▶ [Task statement] Scan the lines below; pull out those with "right".

%%

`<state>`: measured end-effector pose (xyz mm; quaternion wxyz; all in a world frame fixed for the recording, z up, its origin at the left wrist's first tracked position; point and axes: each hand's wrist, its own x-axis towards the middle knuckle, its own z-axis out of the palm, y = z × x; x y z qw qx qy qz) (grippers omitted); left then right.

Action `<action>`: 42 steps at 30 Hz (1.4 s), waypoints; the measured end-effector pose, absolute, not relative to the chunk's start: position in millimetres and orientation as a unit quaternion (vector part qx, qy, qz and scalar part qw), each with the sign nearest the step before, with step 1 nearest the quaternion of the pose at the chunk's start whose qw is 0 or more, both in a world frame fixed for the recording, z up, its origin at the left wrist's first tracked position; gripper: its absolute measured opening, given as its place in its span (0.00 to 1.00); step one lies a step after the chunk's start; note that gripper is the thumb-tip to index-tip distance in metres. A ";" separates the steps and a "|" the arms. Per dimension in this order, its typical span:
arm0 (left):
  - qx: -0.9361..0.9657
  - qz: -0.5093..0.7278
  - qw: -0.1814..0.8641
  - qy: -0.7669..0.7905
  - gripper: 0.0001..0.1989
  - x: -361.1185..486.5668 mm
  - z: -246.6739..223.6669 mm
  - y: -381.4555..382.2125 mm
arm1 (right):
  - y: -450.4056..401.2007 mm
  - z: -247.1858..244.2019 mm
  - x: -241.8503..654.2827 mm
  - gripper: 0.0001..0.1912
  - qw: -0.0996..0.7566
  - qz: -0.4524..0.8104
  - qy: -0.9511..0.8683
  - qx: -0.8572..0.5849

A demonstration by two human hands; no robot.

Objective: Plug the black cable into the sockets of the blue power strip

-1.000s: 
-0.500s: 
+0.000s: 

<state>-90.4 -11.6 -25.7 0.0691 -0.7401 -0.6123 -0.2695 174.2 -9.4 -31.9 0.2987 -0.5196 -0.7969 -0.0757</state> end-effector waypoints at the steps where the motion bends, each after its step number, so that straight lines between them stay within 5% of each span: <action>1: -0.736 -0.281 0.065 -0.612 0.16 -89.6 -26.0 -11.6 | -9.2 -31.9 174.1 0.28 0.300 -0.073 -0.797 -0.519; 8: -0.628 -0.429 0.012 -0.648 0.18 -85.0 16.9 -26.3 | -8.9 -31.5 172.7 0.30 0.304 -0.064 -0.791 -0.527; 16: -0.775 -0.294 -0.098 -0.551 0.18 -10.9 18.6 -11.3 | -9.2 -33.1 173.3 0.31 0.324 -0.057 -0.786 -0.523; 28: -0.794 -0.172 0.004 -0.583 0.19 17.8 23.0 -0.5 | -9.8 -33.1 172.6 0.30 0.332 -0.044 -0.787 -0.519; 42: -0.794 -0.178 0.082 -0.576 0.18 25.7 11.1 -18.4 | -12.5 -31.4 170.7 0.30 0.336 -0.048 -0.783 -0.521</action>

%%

▶ [Response area]
`<state>`: measured end-effector pose (xyz mm; quaternion wxyz; all in a world frame fixed for the recording, z up, its origin at the left wrist's first tracked position; point and axes: each hand's wrist, its own x-axis towards the middle knuckle, its own z-axis out of the palm, y = z × x; x y z qw qx qy qz) (grippers omitted); left then right.
arm1 (right):

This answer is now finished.